*WORK REQUIRED*: Please repeat the data shown below, word for word.

** GIVEN INFORMATION follows **

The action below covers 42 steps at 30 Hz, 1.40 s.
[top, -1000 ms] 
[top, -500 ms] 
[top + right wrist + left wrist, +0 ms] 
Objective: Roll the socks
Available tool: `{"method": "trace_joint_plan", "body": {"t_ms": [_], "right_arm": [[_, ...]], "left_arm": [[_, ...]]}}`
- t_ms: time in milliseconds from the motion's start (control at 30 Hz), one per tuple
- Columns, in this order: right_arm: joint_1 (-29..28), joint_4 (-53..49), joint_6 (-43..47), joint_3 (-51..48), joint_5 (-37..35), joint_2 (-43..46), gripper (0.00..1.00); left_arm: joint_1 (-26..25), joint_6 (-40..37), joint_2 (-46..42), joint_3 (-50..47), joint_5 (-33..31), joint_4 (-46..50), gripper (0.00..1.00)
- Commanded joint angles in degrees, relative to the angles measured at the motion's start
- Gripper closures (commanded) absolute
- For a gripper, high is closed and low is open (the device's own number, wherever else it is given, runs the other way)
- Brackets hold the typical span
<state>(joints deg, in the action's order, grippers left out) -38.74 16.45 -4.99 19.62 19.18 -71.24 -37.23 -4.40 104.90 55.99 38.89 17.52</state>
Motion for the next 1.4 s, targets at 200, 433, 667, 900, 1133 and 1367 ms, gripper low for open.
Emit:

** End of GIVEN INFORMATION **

*THE ANSWER*:
The action below covers 42 steps at 30 Hz, 1.40 s.
[top, -1000 ms] 
[top, -500 ms] 
[top + right wrist + left wrist, +0 ms] 
Objective: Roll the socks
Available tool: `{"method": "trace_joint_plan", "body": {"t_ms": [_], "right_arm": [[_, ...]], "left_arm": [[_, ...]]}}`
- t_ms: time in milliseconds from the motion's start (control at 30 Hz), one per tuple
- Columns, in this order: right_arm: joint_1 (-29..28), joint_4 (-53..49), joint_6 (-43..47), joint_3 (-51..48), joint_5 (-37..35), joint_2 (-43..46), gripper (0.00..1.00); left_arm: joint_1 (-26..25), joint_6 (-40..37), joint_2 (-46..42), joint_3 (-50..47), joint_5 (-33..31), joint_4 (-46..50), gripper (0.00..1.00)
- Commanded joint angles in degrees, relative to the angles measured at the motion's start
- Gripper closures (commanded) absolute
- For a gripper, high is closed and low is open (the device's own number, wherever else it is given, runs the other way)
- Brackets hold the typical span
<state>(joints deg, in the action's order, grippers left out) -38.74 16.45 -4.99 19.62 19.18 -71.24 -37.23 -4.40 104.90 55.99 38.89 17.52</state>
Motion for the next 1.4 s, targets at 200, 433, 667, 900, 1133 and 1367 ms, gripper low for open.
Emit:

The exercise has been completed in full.